**Stored data**:
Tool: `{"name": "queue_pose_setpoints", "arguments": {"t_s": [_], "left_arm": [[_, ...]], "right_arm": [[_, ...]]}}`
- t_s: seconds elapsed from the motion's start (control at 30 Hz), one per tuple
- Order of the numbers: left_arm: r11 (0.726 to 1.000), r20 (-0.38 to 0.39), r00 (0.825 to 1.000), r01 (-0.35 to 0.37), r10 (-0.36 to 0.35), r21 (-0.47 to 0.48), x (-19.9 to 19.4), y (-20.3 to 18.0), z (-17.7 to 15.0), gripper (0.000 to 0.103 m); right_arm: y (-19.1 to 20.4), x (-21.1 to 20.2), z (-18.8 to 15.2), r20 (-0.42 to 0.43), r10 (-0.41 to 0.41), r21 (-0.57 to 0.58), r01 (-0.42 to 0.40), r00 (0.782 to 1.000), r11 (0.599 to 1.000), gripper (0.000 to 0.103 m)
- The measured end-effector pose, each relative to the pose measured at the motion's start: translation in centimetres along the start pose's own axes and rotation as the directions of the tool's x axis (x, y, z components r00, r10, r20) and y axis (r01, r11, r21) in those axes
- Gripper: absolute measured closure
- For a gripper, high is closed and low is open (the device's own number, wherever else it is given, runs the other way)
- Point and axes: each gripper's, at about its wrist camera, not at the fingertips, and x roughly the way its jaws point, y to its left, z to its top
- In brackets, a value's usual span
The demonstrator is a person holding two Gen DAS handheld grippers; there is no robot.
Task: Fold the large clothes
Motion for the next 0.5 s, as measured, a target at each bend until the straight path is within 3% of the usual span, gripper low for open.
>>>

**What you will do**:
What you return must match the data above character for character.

**Task result**:
Tool: `{"name": "queue_pose_setpoints", "arguments": {"t_s": [_], "left_arm": [[_, ...]], "right_arm": [[_, ...]]}}`
- t_s: seconds elapsed from the motion's start (control at 30 Hz), one per tuple
- Order of the numbers: left_arm: r11 (0.726 to 1.000), r20 (-0.38 to 0.39), r00 (0.825 to 1.000), r01 (-0.35 to 0.37), r10 (-0.36 to 0.35), r21 (-0.47 to 0.48), x (-19.9 to 19.4), y (-20.3 to 18.0), z (-17.7 to 15.0), gripper (0.000 to 0.103 m); right_arm: y (-19.1 to 20.4), x (-21.1 to 20.2), z (-18.8 to 15.2), r20 (-0.42 to 0.43), r10 (-0.41 to 0.41), r21 (-0.57 to 0.58), r01 (-0.42 to 0.40), r00 (0.782 to 1.000), r11 (0.599 to 1.000), gripper (0.000 to 0.103 m)
- The measured end-effector pose, each relative to the pose measured at the motion's start: translation in centimetres along the start pose's own axes and rotation as the directions of the tool's x axis (x, y, z components r00, r10, r20) and y axis (r01, r11, r21) in those axes
- Gripper: absolute measured closure
- For a gripper, high is closed and low is open (the device's own number, wherever else it is given, runs the other way)
- Point and axes: each gripper's, at about its wrist camera, not at the fingertips, and x roughly the way its jaws point, y to its left, z to its top
- In brackets, a value's usual span
The demonstrator is a person holding two Gen DAS handheld grippers; there is no robot.
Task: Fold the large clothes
Motion for the next 0.5 s, as measured, a target at each bend until the straight path is within 3% of the usual span, gripper low for open.
>>>

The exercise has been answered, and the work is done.